5 yıldır devam eden yargılama süreci boyunda bütün duruşmalara katılarak zanlılarla yüz yüze gelen Geske, bu durumun kendisini çok etkilemediğini artık alıştığını söyledi. Suzanna Geske, cinayetin sanıklarını bütün kalbiyle affettiğini belirterek, "Çünkü biliyorum onlar bilmeden yaptılar, belki de halen ne yaptıklarının farkında değildirler. Onlara karşı hiçbir nefretim yok" diye konuştu.

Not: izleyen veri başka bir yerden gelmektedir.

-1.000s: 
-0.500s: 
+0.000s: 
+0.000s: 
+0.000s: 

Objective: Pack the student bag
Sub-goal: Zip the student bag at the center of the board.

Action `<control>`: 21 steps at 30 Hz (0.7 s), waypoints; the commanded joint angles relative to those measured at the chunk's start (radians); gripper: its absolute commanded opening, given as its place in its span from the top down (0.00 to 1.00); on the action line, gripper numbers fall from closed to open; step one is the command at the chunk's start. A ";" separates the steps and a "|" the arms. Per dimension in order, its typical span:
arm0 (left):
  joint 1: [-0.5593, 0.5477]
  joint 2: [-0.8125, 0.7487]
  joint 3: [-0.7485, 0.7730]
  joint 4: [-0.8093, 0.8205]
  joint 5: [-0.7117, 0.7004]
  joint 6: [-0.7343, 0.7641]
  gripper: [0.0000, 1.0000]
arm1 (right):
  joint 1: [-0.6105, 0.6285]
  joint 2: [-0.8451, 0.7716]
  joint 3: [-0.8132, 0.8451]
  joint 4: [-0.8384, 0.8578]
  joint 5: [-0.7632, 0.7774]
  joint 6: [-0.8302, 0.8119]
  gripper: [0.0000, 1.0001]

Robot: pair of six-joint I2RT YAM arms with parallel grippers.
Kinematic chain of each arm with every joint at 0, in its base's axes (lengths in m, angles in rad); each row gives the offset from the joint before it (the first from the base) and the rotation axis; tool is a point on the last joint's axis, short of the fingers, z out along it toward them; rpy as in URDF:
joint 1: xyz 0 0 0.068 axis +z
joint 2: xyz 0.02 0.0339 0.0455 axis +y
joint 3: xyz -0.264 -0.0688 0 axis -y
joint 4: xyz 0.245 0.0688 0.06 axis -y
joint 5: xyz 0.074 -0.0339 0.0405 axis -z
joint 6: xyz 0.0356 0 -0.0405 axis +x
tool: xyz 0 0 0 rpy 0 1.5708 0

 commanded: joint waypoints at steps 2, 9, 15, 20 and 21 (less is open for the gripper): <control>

'HAYALİ DÜŞMAN YARATMIŞLAR'

Cinayet sanığı 5 gencin kandırıldığını ileri süren Suzanna Geske şunları söyledi;

"Bu olayın perde arkasındakiler, aslında kendi kafalarında bir hayal kurmuşlar. Çünkü yalanla dolu bir hayal ile yetiştiler. Onların düşündüğü kişiler yok ortada, onlar bir hayal kurmuşlar. Buradan söylemek istiyorum siz bir hayal peşinde koşmuşsunuz. Çünkü öyle bir şey yok, hayali bir düşman yaratmışlar. Burada yaşamayı seviyoruz, gerçekten çok şeyler değişti. Biz geldiğimiz yıldan şuana kadar hayatımızda çok şeyler değişti. Biz Hıristiyanlar olarak daha rahat toplanıyoruz, daha rahat yaşıyoruz ve umarım daha iyi olacak."

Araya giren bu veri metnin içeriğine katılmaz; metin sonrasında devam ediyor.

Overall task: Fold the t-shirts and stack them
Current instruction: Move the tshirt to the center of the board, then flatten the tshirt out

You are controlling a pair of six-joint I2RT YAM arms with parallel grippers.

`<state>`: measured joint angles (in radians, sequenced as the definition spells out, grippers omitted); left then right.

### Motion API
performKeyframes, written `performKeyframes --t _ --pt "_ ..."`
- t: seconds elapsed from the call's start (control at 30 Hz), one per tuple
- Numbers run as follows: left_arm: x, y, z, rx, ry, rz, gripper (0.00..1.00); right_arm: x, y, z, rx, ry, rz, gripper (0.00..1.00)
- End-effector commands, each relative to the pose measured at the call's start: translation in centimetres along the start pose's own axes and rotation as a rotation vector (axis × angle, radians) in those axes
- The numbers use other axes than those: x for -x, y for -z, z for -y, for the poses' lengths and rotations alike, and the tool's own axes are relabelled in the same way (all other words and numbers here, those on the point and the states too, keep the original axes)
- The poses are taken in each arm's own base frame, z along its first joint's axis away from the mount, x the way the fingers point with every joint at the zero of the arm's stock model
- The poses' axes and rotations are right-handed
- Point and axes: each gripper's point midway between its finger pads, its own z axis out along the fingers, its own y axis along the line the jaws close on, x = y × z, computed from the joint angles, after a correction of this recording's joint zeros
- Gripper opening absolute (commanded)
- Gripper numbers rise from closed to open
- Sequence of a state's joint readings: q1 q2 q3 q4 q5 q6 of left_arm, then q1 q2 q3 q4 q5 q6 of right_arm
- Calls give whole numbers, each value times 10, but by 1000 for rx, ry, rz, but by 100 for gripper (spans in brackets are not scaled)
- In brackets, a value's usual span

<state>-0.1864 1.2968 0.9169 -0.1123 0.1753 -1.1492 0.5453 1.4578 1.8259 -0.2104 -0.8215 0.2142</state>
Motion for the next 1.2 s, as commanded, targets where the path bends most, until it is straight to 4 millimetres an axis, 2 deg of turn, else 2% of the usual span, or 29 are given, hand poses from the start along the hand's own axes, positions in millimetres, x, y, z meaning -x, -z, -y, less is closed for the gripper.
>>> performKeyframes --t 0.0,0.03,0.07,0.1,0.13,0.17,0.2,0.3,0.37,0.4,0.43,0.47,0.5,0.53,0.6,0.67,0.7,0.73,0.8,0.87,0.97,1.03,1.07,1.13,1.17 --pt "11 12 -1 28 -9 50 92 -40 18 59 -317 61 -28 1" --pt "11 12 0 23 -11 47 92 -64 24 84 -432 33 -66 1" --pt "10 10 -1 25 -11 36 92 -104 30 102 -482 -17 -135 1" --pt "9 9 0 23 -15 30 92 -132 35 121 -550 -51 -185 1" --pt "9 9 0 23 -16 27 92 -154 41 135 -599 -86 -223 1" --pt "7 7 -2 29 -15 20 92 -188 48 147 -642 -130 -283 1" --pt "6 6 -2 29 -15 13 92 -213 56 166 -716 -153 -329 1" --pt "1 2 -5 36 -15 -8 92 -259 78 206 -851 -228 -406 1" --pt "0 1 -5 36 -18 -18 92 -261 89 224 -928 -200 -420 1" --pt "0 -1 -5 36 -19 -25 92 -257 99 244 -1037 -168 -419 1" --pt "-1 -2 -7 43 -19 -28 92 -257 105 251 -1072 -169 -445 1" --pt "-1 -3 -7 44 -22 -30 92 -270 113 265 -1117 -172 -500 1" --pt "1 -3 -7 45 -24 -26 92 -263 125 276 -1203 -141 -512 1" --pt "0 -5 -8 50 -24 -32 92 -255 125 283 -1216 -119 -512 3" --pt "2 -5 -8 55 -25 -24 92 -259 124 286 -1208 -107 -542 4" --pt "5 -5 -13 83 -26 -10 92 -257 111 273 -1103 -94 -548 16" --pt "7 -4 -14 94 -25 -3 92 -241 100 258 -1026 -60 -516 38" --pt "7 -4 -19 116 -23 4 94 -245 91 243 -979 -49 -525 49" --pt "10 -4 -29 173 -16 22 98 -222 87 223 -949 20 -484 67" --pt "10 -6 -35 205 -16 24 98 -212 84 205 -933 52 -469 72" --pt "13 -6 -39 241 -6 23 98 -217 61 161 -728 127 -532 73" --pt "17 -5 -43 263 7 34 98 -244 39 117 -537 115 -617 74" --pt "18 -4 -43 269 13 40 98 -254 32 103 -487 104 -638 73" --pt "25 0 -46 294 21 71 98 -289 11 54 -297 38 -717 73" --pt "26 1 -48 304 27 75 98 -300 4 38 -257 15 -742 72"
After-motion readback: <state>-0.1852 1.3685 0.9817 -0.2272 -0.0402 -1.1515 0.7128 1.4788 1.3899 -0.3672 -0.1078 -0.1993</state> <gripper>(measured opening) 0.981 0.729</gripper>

'TÜRK VATANDAŞI OLMAK İSTİYORUZ'

2009 yılında Türk Vatandaşlığı’na geçmek için başvuran ancak başvurusu reddedilen Suzanna Geske, yeniden vatandaşlık başvurusu için gün sayıyor. İlk başvurusunda prosedür olarak bazı sorunların yaşandığını ifade eden Geske, "5 yıl içerisinde 180 gün yurt dışına çıkma yasağı vardı, ama ben bunu biraz aştığım için bu yaz Almanya’ya gitmeyeceğim, hiçbir yere gitmeyeceğim, Türkiye’de kalacağım. O günler gelene kadar, benim için fark etmez zaten bir yere gitme amacım yok" dedi.

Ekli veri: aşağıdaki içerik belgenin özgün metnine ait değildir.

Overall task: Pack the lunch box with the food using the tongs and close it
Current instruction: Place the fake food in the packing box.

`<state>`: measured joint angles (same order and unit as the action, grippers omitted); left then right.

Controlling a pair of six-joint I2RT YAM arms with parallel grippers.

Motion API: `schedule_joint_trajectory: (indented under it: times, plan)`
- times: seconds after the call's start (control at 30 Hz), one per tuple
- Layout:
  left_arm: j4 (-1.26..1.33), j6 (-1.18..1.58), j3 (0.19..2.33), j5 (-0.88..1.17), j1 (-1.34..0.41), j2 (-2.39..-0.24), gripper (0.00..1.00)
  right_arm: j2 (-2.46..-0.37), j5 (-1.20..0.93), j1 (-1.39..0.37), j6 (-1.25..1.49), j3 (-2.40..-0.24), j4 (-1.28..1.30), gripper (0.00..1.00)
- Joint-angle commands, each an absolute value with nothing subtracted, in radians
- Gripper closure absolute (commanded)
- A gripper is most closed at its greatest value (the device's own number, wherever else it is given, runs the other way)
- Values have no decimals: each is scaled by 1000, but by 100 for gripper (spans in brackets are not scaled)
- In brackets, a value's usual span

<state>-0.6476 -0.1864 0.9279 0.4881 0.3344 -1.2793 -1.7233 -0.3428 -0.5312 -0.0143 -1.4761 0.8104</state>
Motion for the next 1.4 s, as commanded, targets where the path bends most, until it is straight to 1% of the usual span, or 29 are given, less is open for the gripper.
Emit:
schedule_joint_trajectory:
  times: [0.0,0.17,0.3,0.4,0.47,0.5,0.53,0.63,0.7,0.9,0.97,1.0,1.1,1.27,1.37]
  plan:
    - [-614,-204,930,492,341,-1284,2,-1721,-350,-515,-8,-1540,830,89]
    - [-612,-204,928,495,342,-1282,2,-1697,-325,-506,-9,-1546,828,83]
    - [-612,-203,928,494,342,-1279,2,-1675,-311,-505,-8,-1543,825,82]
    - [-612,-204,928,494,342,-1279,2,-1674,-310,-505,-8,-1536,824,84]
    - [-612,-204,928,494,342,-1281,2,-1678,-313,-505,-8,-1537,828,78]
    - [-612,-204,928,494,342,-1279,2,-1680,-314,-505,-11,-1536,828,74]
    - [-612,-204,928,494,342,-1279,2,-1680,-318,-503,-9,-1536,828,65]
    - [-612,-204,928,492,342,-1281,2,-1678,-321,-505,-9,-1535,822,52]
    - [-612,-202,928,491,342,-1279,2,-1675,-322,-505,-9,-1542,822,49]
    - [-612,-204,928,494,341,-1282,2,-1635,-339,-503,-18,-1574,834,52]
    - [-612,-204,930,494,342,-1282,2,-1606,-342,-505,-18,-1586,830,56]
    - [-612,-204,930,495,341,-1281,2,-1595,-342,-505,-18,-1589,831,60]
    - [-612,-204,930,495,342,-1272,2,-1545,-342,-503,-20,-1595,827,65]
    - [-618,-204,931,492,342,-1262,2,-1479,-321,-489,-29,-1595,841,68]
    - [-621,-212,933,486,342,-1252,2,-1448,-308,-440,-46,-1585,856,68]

Başbakan Recep Tayyip Erdoğan’ın 3 Kasım 2011 tarihinde Almanya’da yaptığı, "Ben de Alman vatandaşlarını Türk vatandaşı olmaya davet ediyorum" sözlerinin yer aldığı gazete kupürlerini gösteren Suzanna Geske "İşte buradayız, Türk Vatandaşı olmak istiyoruz" diye konuştu.